■ EXERCISE AIM
Where does the word "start" appear in the data? Copy every line that holds it.
:: DATASET EXTRACT ::
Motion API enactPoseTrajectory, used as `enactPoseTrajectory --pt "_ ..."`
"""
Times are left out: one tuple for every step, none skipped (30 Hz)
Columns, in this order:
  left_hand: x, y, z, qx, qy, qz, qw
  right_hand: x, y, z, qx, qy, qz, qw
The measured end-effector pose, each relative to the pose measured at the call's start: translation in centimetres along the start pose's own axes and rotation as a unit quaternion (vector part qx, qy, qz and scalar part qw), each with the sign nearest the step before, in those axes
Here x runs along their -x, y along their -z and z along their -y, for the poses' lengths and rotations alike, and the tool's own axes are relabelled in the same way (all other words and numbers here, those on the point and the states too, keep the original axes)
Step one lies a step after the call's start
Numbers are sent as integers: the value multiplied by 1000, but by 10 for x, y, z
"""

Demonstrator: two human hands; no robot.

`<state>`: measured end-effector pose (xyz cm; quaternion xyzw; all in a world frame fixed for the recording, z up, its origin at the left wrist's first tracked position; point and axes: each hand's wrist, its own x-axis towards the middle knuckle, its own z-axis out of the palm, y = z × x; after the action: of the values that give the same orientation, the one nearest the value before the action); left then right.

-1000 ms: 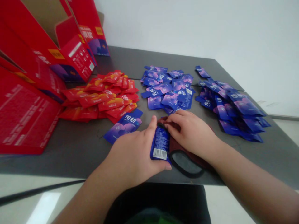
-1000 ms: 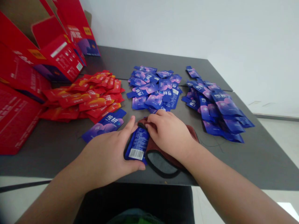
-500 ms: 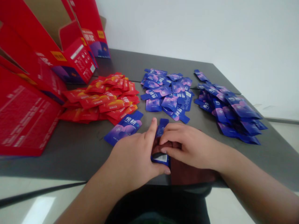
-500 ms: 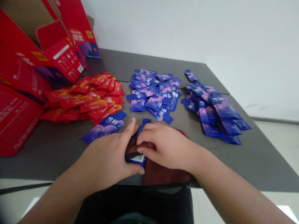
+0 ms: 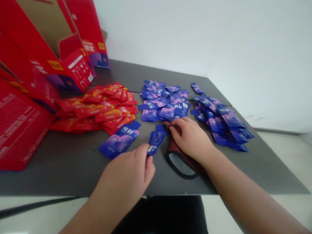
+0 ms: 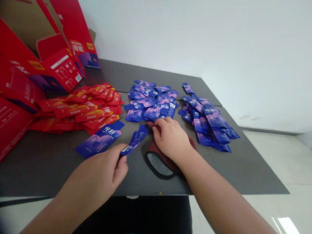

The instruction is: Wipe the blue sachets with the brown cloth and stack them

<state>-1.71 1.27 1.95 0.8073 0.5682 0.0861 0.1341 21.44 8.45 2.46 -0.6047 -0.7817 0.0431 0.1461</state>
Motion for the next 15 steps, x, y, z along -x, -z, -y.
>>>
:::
■ ANSWER SPACE
The measured end-effector pose, each relative to the pose measured at the call's start: translation in centimetres along the start pose's own axes and rotation as a unit quaternion (vector part qx, qy, qz and scalar part qw), each with the sign nearest the step before, in those axes
Step one lies a step after the call's start

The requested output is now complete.